The song had come to de Burgh during the recording of Far beyond these Castle Walls. Halfway through the album, producer Robin Geoffrey Cable (engineer on Harry Nilsson’s Without You) had announced he and his Portuguese girlfriend were going back to her hometown for a holiday. De Burgh was slightly nonplussed but took up their offer to travel with them.

“It was right on the border between Portugal and Spain,” he says.”Once we got there Robin said, ‘There’s actually not enough room for you to be in the house’. They put me in a bed in what appeared to be a warehouse. It was pretty grim, to be honest. I thought, I’m not going to stay here very long. I set off for Spain.”

The next day, after almost no sleep, he found himself on a wheezing two-car carriage heading to Seville. “This was still the time of Franco and the Guardia Civil, who wore their distinctive hats. I remember sitting on this hot train, going very slowly. There was an elderly lady with two plastic bags full of produce.

“Every time the Guardia Civil came into the carriage she was in, she’d get up and very, very grumpily go into the other carriage. The whole thing was becoming surreal. It was later afternoon and very hot. We’d just crossed the Guadalquivir river.”

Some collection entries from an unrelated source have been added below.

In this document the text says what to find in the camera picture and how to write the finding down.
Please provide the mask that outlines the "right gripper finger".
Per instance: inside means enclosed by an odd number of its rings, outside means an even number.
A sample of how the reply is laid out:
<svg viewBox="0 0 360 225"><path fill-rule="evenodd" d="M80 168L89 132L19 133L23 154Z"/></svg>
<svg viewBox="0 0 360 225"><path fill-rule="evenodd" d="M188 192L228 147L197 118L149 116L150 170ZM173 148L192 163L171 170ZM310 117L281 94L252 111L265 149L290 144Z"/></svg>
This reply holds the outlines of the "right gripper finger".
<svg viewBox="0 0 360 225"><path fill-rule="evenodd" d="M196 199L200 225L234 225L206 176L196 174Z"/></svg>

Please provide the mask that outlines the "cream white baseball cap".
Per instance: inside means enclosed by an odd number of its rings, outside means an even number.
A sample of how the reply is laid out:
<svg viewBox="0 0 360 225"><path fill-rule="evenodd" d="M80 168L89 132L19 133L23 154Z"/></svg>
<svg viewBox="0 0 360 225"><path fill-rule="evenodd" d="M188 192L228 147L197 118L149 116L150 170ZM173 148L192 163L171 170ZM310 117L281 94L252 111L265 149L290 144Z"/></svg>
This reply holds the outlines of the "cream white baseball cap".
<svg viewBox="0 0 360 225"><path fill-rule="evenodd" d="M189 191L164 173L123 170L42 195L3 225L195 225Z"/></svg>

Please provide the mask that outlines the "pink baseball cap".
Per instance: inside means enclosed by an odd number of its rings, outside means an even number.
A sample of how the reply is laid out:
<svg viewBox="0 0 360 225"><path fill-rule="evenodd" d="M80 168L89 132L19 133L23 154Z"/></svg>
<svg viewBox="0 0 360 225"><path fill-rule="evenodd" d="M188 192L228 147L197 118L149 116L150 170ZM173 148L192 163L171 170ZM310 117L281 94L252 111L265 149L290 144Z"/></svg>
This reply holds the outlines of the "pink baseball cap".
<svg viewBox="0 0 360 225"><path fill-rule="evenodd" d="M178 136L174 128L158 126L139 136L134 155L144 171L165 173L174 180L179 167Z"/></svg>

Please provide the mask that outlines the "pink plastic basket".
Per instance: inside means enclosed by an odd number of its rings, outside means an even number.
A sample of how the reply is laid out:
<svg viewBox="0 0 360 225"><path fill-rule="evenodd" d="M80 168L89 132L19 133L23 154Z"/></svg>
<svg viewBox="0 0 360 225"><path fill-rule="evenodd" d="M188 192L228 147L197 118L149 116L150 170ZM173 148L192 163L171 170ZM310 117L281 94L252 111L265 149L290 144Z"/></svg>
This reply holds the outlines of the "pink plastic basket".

“I glanced to my right. A farmer had put these very dry, desiccated pieces of wood to create a rudimentary fence on his land. As I glanced out the window, they looked like skeletons dancing. And I thought, Well, maybe the driver of the train is a skeleton. I took out my notepad and wrote down the first line … “There’s a Spanish train that runs between Guadalquivir and old Seville”.

‘I was crushed’

Back in London – he had moved there after graduating in French, English and history from Trinity College Dublin – he laboured tirelessly on the song. De Burgh then presented it and several others to Guy Fletcher and Douglas Flett, the production duo who had signed him to A&M (and took a percentage of his royalties until he later fought his way free of the contract). Also on the tape was A Spaceman Came Travelling and Lonely Sky.

“The next day they called me and said, ‘We don’t like the songs very much’. I was crushed by this. I knew Spanish Train was good.”

He persevered and recorded Spanish Train with producer Cable at Scorpio Sounds. Shortly after submitting Spanish Train to A&M, de Burgh was summoned for a meeting by the label’s head of A&R, Mike Noble. Arriving at A&M’s offices on the King’s Road, he was ushered into a room, where Noble was joined by the head of the label Derek Green.

“Lonely Sky came on and I thought … ‘This is a s**t song’. I’d been told it’s not very good. And at the end they both stood up and clapped.”

Spanish Train wasn’t a global smash. But it positioned de Burgh as an artist to watch and sold respectably in English-speaking territories (Germany, where he would have his greatest success, would come around later). And, as points out, it stands up today.

The exception is Patricia the Stripper, which feels like Noël Coward trapped in a Carry On picture.

Patricia was inspired by a party in Norfolk to which de Burgh was invited by a hoity-toity woman who worked in publishing. There was fly fishing (he fell in head first and was covered in mud) and dressing for dinner. The toffs you hear at the beginning are a caricature of de Burgh’s companions that weekend.

“It’s a huge favourite,” he says. “To this day people love it. They were more open-minded back then. We had real strippers baring their boobs.”